• **Required work**
An exact reproduction of the listing, minus the pictures, is the required output.

• **Provided data**
────
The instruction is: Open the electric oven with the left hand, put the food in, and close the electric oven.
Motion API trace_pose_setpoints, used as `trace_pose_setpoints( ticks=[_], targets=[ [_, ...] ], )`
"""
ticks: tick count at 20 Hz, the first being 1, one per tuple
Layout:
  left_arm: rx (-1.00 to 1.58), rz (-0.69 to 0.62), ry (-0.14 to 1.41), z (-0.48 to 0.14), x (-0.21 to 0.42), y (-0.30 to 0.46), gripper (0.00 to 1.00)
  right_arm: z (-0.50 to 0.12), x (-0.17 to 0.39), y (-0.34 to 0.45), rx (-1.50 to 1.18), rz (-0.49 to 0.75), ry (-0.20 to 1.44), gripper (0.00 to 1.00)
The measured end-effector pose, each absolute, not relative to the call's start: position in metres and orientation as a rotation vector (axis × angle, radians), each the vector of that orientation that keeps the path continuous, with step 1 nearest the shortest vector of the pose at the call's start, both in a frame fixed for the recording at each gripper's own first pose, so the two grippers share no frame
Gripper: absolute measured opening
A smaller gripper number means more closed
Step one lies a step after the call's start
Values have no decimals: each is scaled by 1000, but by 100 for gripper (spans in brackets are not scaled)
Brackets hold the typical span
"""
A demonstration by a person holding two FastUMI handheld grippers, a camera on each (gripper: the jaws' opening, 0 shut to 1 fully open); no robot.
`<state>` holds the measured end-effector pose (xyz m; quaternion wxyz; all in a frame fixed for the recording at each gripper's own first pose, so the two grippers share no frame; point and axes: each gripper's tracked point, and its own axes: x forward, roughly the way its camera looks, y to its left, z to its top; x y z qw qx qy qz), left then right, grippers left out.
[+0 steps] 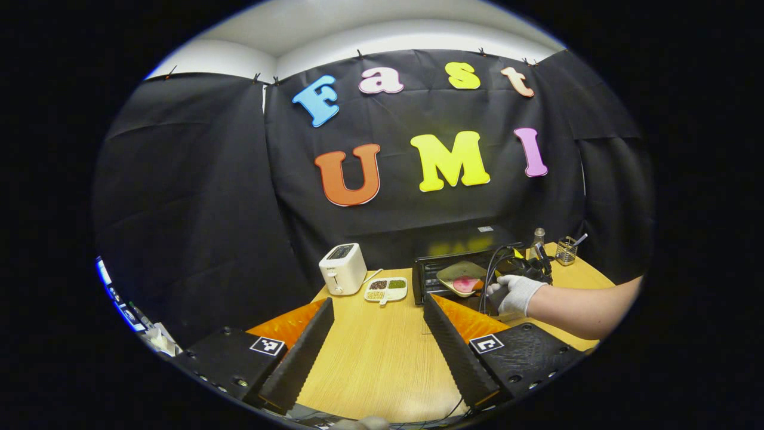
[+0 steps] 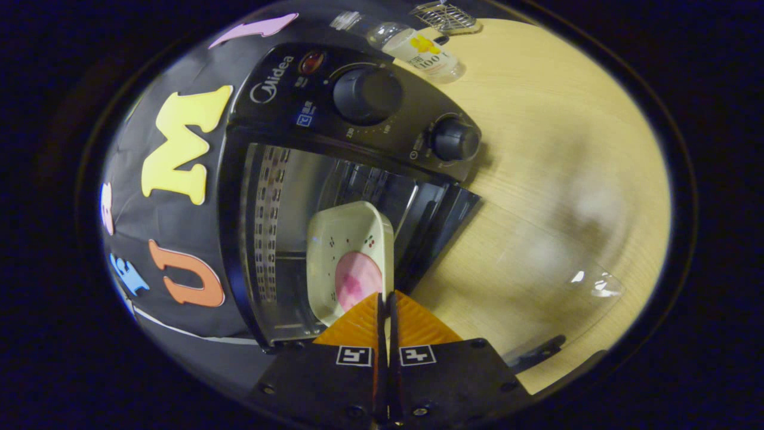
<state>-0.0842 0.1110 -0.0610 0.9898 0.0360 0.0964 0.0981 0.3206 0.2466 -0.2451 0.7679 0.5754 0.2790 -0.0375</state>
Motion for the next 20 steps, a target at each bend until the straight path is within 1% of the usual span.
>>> trace_pose_setpoints(
  ticks=[4,6,7,8,9,10,12,15,16,17,18,20],
  targets=[
    [56,218,217,-66,-74,115,97,-235,345,239,1220,-40,503,5],
    [48,221,226,-70,-72,116,97,-231,349,238,1224,-9,481,10],
    [43,224,231,-72,-72,116,97,-231,346,235,1215,-3,474,15],
    [37,223,230,-72,-71,116,97,-228,345,233,1203,6,473,22],
    [31,225,229,-72,-71,117,97,-229,341,232,1183,6,475,30],
    [26,226,224,-72,-71,116,97,-228,335,229,1158,8,478,42],
    [11,225,221,-73,-75,115,97,-224,319,225,1105,16,483,47],
    [7,215,216,-75,-86,112,97,-201,283,219,970,64,445,54],
    [10,208,205,-74,-92,110,97,-193,269,214,912,79,430,55],
    [12,199,197,-72,-97,107,97,-182,251,209,855,101,403,71],
    [11,187,189,-72,-104,104,97,-173,235,203,794,117,377,73],
    [4,155,187,-75,-117,96,97,-157,201,183,662,136,326,82]
  ],
)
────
• **Task result**
The instruction is: Open the electric oven with the left hand, put the food in, and close the electric oven.
Motion API trace_pose_setpoints, used as `trace_pose_setpoints( ticks=[_], targets=[ [_, ...] ], )`
"""
ticks: tick count at 20 Hz, the first being 1, one per tuple
Layout:
  left_arm: rx (-1.00 to 1.58), rz (-0.69 to 0.62), ry (-0.14 to 1.41), z (-0.48 to 0.14), x (-0.21 to 0.42), y (-0.30 to 0.46), gripper (0.00 to 1.00)
  right_arm: z (-0.50 to 0.12), x (-0.17 to 0.39), y (-0.34 to 0.45), rx (-1.50 to 1.18), rz (-0.49 to 0.75), ry (-0.20 to 1.44), gripper (0.00 to 1.00)
The measured end-effector pose, each absolute, not relative to the call's start: position in metres and orientation as a rotation vector (axis × angle, radians), each the vector of that orientation that keeps the path continuous, with step 1 nearest the shortest vector of the pose at the call's start, both in a frame fixed for the recording at each gripper's own first pose, so the two grippers share no frame
Gripper: absolute measured opening
A smaller gripper number means more closed
Step one lies a step after the call's start
Values have no decimals: each is scaled by 1000, but by 100 for gripper (spans in brackets are not scaled)
Brackets hold the typical span
"""
A demonstration by a person holding two FastUMI handheld grippers, a camera on each (gripper: the jaws' opening, 0 shut to 1 fully open); no robot.
`<state>` holds the measured end-effector pose (xyz m; quaternion wxyz; all in a frame fixed for the recording at each gripper's own first pose, so the two grippers share no frame; point and axes: each gripper's tracked point, and its own axes: x forward, roughly the way its camera looks, y to its left, z to its top; x y z qw qx qy qz), left then right, grippers left out.
[+0 steps] 
[+0 steps] 
<state>-0.0842 0.1110 -0.0610 0.9898 0.0360 0.0964 0.0981 0.3206 0.2466 -0.2451 0.7679 0.5754 0.2790 -0.0375</state>
Motion for the next 20 steps, a target at each bend until the straight path is within 1% of the usual span.
>>> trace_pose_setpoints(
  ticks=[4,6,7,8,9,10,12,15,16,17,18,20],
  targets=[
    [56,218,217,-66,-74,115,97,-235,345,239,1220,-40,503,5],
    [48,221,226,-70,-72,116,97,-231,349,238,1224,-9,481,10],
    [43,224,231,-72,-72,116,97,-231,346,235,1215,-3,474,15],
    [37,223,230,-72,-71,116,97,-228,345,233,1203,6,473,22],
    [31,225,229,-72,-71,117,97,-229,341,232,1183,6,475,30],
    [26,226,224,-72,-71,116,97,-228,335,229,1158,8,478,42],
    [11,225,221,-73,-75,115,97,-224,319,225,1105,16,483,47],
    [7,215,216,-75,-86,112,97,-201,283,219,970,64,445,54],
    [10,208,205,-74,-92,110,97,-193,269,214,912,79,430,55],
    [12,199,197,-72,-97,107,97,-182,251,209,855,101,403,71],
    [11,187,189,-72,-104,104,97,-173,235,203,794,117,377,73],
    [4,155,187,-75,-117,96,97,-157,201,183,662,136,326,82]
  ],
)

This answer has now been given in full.